• [Your goal] Up to and including the line that contains "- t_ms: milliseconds", return every line from the start of the data, unchanged.

• [Dataset section]

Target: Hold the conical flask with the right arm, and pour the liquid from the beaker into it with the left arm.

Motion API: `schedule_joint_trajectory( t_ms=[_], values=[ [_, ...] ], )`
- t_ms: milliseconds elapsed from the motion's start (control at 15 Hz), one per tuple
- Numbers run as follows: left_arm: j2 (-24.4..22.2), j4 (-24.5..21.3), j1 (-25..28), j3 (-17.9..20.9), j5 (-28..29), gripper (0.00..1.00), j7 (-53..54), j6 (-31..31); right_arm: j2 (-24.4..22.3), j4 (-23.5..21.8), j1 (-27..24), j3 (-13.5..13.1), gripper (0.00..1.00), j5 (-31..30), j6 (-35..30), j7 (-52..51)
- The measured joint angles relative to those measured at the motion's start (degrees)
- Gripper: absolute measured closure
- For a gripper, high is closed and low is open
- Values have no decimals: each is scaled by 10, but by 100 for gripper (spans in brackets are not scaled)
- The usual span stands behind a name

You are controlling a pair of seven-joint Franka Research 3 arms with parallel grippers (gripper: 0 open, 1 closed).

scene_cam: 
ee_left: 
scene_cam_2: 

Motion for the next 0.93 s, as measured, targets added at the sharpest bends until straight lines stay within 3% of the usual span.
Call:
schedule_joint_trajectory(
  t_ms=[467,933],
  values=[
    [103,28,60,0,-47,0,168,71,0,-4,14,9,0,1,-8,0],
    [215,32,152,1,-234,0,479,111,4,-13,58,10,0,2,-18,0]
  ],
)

• [Worked solution]
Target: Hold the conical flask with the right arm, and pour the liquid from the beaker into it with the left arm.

Motion API: `schedule_joint_trajectory( t_ms=[_], values=[ [_, ...] ], )`
- t_ms: milliseconds elapsed from the motion's start (control at 15 Hz), one per tuple

The output requires nothing else.